See, I took it the 2nd way and not the first. I find it difficult to imagine that the actor plays the same person/soul through the 6 timelines, but perhaps I need more imagination.
Buffista Movies 7: Brides for 7 Samurai
A place to talk about movies--old and new, good and bad, high art and high cheese. It's the place to place your kittens on the award winners, gossip about upcoming fims and discuss DVD releases and extras. Spoiler policy: White font all plot-related discussion until a movie's been in wide release two weeks, and keep the major HSQ in white font until two weeks after the video/DVD release.
I don't remember if this is a Princess Bride commentary tidbit or not, but I found it moving: [link]
Okay, wow, that was pretty awesome. Totally worth watching, thanks! MOVIES.
Holy shit, Wreck-It Ralph is fantastic, everyone go see it.

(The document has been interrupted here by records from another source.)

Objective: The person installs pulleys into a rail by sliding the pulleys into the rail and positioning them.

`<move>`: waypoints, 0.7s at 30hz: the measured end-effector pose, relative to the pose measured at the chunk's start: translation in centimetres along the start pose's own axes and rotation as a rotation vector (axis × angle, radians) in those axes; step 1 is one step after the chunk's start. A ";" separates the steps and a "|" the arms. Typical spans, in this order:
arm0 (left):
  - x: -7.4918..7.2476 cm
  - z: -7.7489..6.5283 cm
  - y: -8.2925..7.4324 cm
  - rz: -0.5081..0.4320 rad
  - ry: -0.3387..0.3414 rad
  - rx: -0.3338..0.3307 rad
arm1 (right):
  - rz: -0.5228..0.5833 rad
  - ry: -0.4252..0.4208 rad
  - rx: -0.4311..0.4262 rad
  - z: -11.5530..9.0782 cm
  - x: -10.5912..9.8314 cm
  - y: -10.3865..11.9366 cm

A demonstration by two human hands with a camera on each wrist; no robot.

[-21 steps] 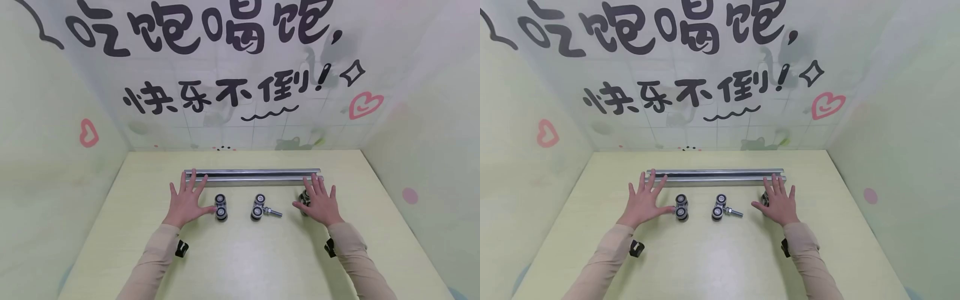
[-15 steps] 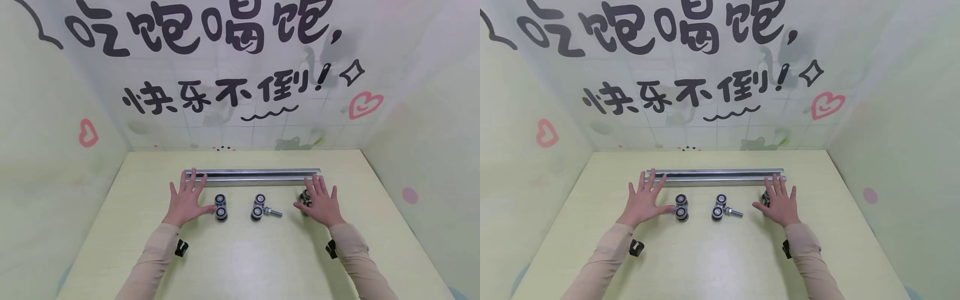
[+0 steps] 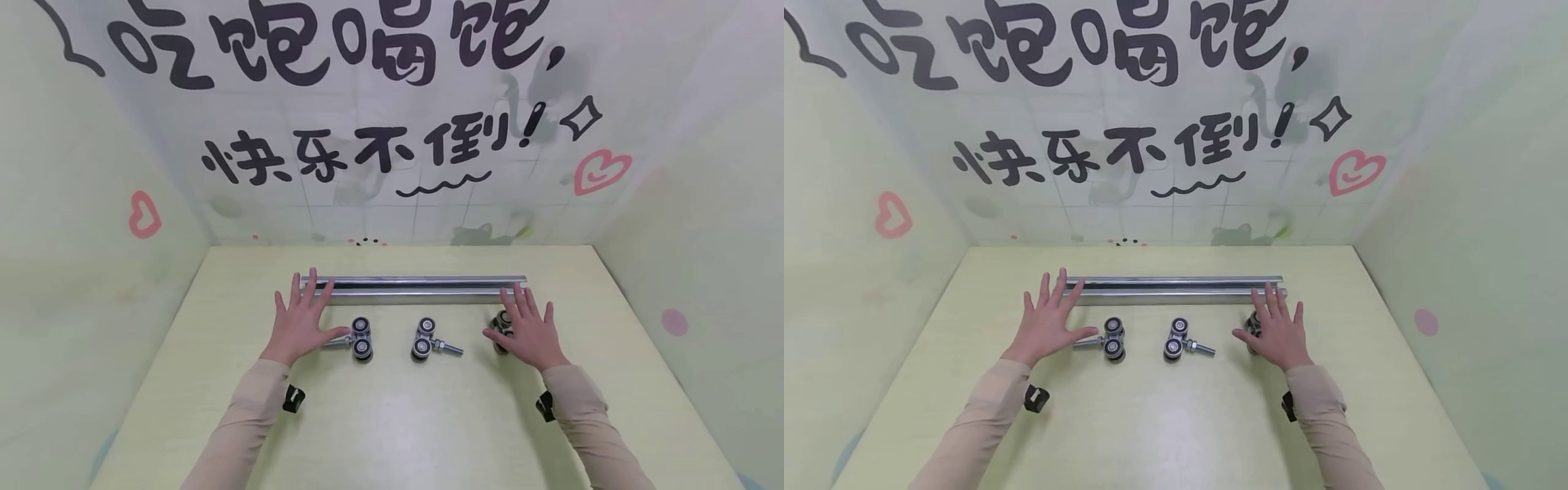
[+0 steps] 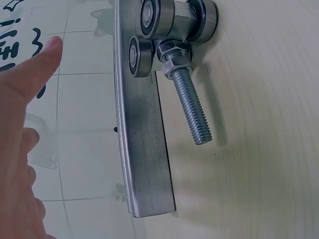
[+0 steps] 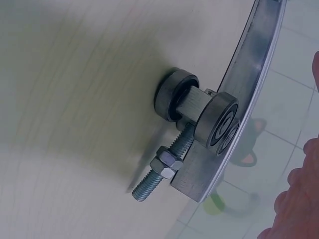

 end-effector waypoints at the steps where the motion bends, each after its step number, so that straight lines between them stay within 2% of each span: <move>1: 0.0 0.2 0.0 -0.002 0.003 -0.001 | 0.002 -0.008 -0.001 0.1 0.0 -0.1; 10: -0.4 1.5 0.3 -0.023 0.024 -0.007 | 0.009 -0.034 -0.017 0.0 0.3 -0.7; 21: 0.1 3.3 1.4 -0.049 0.050 -0.001 | 0.036 -0.011 -0.006 -1.1 1.2 -1.8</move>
Point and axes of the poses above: each hand's wrist, its own z-axis towards the middle knuckle, its own x-axis out of the palm, y = z × x, the point moved 2 cm from there along z, towards the middle knuckle, and after that the axes turned 13 degrees about -z, right-handed, at the moved point
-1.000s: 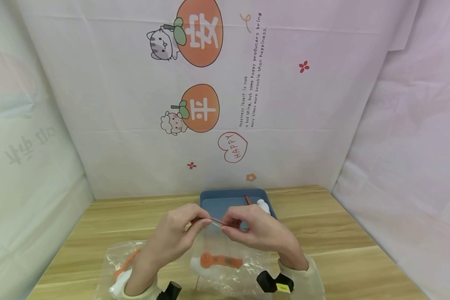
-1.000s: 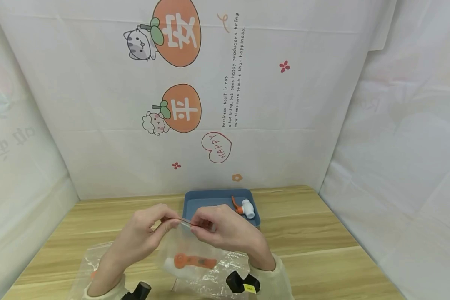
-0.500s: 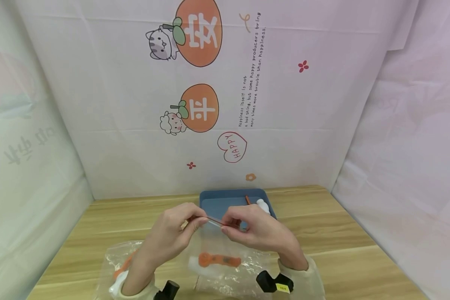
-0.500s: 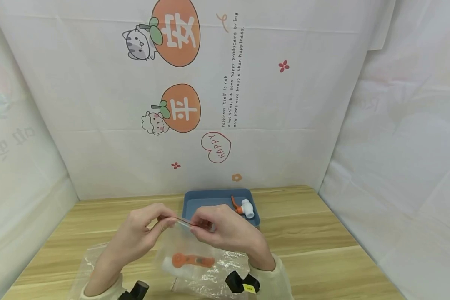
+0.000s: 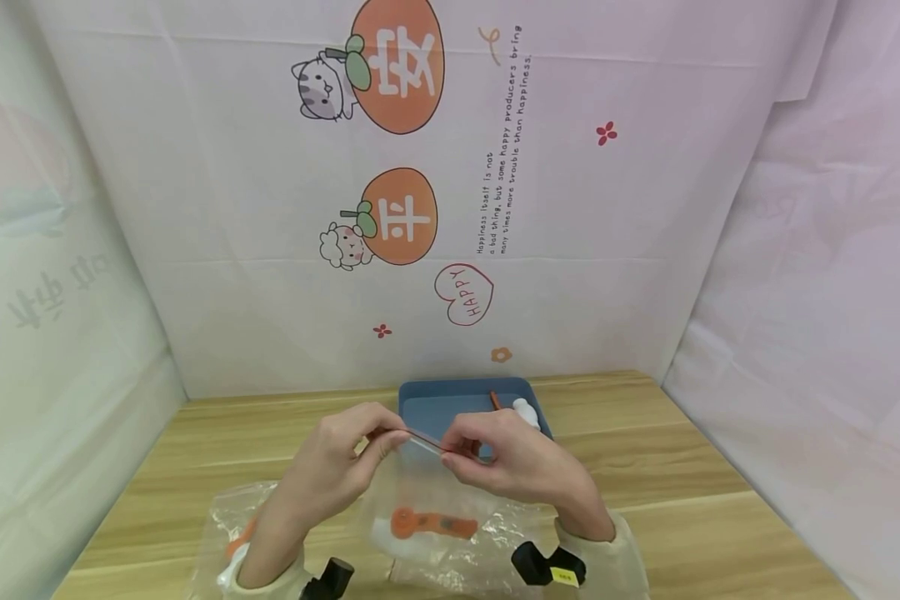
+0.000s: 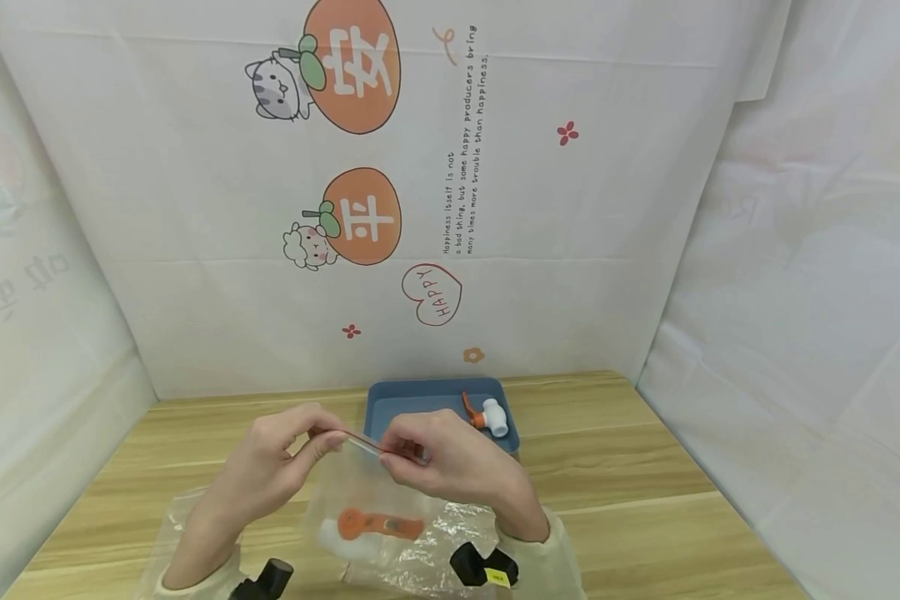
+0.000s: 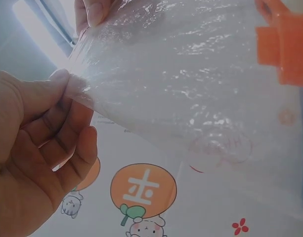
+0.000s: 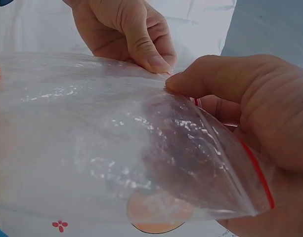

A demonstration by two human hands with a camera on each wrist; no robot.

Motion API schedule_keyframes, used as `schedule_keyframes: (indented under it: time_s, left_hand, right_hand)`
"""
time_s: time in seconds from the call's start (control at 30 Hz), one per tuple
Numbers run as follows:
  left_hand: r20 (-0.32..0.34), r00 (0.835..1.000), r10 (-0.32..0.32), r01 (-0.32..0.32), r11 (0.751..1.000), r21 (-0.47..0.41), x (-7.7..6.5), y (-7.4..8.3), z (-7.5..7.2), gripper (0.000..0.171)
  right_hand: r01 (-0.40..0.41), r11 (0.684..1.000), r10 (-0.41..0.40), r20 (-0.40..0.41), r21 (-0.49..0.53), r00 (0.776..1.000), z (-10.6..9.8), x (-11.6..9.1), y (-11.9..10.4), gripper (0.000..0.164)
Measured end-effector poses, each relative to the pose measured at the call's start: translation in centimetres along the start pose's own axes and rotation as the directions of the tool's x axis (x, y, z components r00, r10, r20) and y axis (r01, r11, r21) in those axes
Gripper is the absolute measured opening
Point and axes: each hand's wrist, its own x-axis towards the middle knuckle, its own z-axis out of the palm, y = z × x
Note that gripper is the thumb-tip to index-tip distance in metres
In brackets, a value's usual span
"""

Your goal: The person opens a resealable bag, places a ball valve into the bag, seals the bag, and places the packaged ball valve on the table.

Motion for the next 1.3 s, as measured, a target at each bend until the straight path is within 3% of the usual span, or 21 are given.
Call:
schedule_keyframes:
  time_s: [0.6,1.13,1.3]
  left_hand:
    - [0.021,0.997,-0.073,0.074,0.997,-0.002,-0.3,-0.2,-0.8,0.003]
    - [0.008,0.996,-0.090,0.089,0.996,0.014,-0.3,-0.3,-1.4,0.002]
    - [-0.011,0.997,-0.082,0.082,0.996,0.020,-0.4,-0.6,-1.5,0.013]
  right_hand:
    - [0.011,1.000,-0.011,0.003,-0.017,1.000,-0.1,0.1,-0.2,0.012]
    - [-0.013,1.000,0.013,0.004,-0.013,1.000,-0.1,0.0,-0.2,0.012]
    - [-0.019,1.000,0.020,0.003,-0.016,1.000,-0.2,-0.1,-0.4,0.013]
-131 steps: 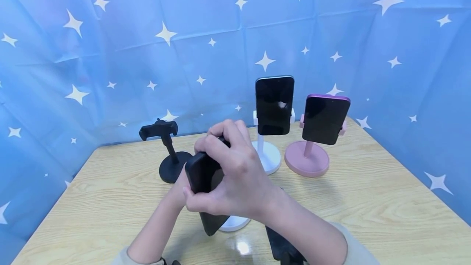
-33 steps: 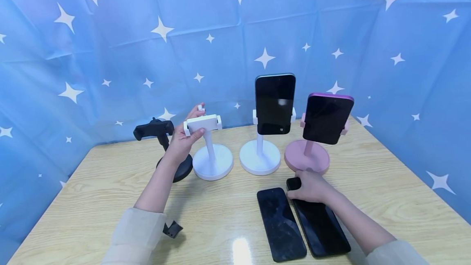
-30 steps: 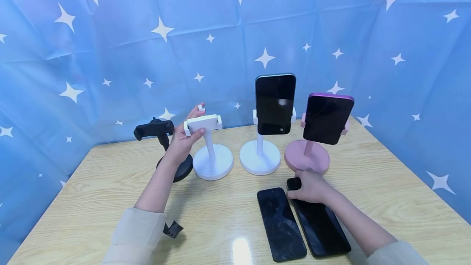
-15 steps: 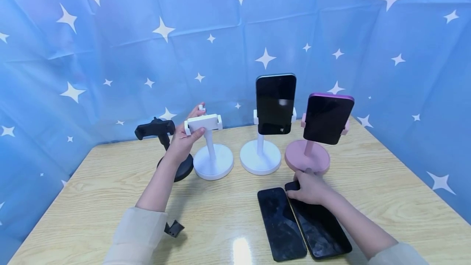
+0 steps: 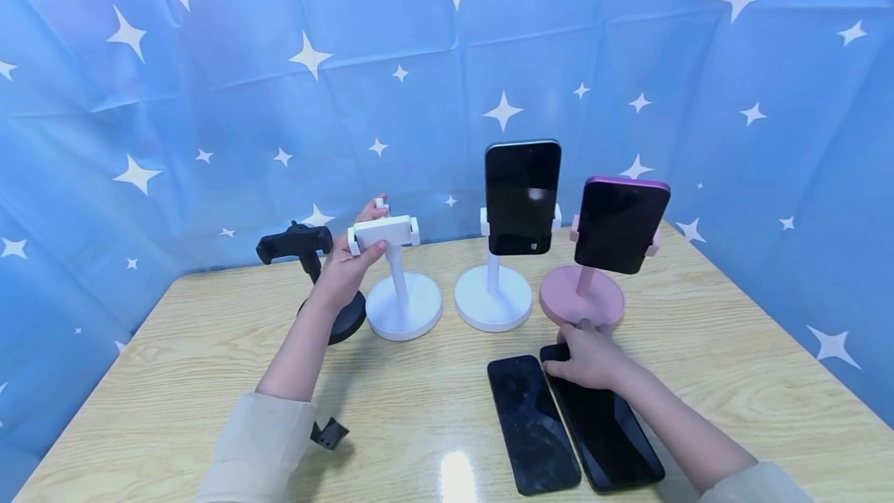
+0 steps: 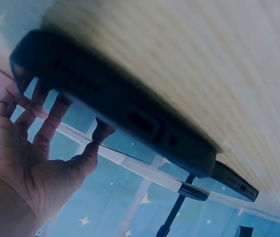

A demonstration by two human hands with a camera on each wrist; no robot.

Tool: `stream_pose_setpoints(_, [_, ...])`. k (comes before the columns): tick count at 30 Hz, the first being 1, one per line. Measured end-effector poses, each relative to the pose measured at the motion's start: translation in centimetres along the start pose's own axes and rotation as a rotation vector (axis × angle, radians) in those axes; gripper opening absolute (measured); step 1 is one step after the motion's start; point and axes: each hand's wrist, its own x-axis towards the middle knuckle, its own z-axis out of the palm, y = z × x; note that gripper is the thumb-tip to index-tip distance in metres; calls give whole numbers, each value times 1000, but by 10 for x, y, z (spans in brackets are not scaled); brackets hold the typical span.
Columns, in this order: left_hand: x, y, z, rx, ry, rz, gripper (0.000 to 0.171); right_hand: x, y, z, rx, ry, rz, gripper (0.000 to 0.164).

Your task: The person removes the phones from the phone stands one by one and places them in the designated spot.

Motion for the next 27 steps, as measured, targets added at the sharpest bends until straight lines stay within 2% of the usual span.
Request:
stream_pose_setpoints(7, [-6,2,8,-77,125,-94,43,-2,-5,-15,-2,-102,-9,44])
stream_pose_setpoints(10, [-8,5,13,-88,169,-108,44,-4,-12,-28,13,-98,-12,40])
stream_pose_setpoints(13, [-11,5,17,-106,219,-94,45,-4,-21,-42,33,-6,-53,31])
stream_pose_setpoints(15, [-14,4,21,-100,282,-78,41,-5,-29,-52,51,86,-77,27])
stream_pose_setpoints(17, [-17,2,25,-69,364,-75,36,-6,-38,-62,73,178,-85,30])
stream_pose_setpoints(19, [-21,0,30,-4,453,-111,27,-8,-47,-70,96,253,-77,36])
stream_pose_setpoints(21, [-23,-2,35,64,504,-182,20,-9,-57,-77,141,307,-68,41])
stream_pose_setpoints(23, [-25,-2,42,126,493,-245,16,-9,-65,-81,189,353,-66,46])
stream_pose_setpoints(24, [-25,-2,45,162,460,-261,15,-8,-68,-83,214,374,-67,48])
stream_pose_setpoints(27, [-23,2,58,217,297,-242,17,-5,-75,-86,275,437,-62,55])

I could write things, but Tasha Robinson basically says everything I want to say.
What PC said. The story was well crafted, with plot twists that managed to take me by surprise but hat were fairly played.
Also, there's one scene in the film that delighted me, especially as it passed unremarked within the film itself: the one time we really get to see the human game-players, the gamer who is playing the Halo-esque FPS game is a girl, while the two kids bogarting the Strawberry Shortcake-like racer game with he female avatars are boys.
Saw Argo yesterday. I liked it quite a bit. No doubt it was excruciating in real life, but there came a point in the escalation of the climax where I was willing to fake an orgasm to get our of there.
I wondered what it would look like politically, but it didn't make me annoyed. The US did a bad thing, the Iranian people were taking revenge on innocents.
I was impressed by the credits and the likenesses--until it came to Antonio Mendez, to whom Affleck bore not the slightest resemblance, and wasn't even trying. Oh, and the guy played by Tate Donovan got a bit of an upgrade.
Also, there's one scene in the film that delighted me, especially as it passed unremarked within the film itself
YEP.
I saw "The Double Hour" last night on Netflix. It is a weird movie and I did not wholly know what to expect. It is Italian and Beau described it as a movie about loss, which I suppose is true but the movie (it seems to me) is more about a character study. It sets an emotional mood really well.
Without spoilers, let me say that the movie starts out (what I thought) would be a movie about romance, but that isn't precisely what the movie is about after all. There are about 2 major twists that were effective at keeping me a bit off balance and wondering what is going to happen next.
The plot isn't really so important as the effectiveness of the director in drawing a character and setting a mood, IMO. For those reasons I liked the movie.